INSTRUCTIONS FOR THE TASK:
Exactly as written, copy the lines that run from the start of the data below to the line containing "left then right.", both ends included.

PROVIDED MATERIAL:

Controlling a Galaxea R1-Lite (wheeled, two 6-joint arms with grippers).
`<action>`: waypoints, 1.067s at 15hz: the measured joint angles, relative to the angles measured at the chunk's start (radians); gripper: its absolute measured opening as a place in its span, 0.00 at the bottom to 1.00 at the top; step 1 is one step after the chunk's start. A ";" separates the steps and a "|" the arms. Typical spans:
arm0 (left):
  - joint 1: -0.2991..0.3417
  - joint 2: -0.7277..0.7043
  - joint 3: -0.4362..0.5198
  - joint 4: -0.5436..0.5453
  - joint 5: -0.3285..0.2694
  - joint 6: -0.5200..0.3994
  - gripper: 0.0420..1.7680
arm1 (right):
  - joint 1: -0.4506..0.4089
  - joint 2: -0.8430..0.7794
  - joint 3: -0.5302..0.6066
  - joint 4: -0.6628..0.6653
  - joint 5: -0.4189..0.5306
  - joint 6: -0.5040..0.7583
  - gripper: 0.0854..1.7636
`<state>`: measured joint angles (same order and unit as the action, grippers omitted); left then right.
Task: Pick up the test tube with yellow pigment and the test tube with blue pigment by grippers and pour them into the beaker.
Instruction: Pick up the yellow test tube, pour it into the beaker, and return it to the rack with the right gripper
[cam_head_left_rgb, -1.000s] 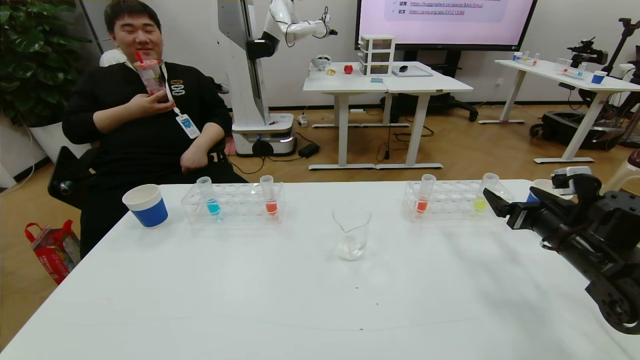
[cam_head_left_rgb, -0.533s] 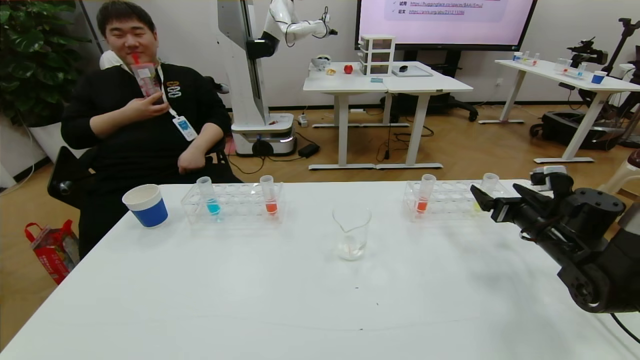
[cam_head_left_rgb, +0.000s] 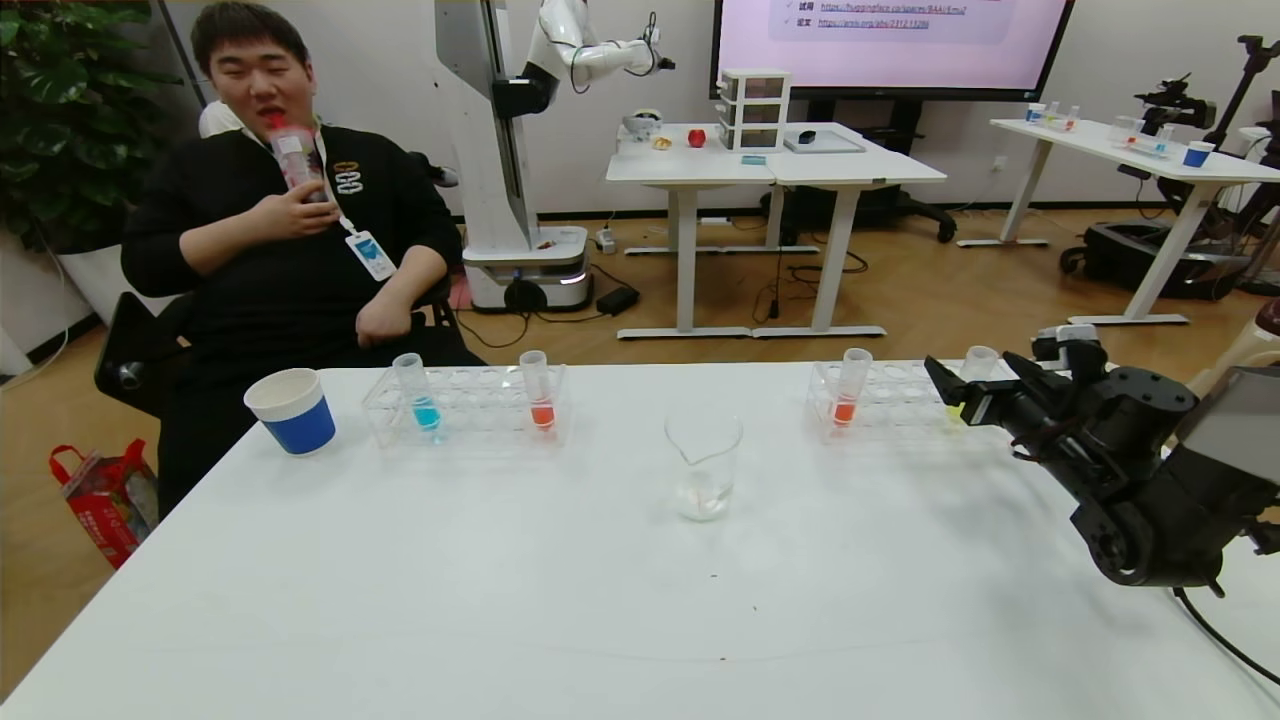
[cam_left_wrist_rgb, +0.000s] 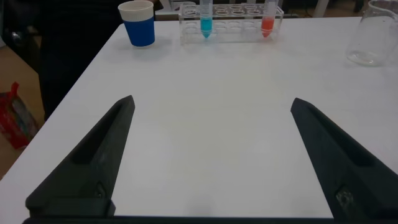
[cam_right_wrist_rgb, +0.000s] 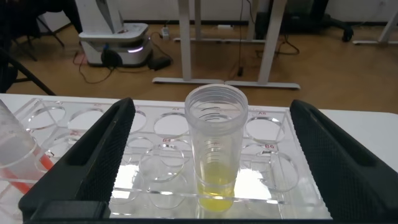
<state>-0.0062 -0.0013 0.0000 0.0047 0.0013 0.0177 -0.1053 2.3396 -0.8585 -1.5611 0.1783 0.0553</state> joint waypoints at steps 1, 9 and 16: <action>0.000 0.000 0.000 0.000 0.000 0.000 0.99 | 0.000 0.006 -0.007 0.000 0.003 0.000 0.98; 0.000 0.000 0.000 0.000 0.000 0.000 0.99 | -0.006 0.015 -0.032 0.000 0.000 -0.005 0.15; 0.000 0.000 0.000 0.000 0.000 0.000 0.99 | -0.007 0.002 -0.033 0.001 -0.001 -0.005 0.24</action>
<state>-0.0062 -0.0013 0.0000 0.0047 0.0013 0.0181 -0.1123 2.3415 -0.8913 -1.5600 0.1770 0.0504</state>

PROBLEM SOLUTION:
Controlling a Galaxea R1-Lite (wheeled, two 6-joint arms with grippers).
`<action>`: waypoints, 1.067s at 15hz: the measured joint angles, relative to the angles measured at the chunk's start (radians); gripper: its absolute measured opening as a place in its span, 0.00 at the bottom to 1.00 at the top; step 1 is one step after the chunk's start. A ";" separates the steps and a "|" the arms. Typical spans:
arm0 (left):
  - joint 1: -0.2991..0.3417
  - joint 2: -0.7277..0.7043
  - joint 3: -0.4362..0.5198
  - joint 4: -0.5436..0.5453
  - joint 5: -0.3285..0.2694
  - joint 6: -0.5200..0.3994
  - gripper: 0.0420..1.7680
arm1 (right):
  - joint 1: -0.4506..0.4089
  - joint 2: -0.8430..0.7794
  - joint 3: -0.5302..0.6066
  - joint 4: -0.6628..0.6653
  - joint 5: -0.4189..0.5306
  - joint 6: -0.5040..0.7583
  - gripper: 0.0854..1.7636
`<state>`: measured joint angles (same order and unit as the action, grippers omitted); left then right.

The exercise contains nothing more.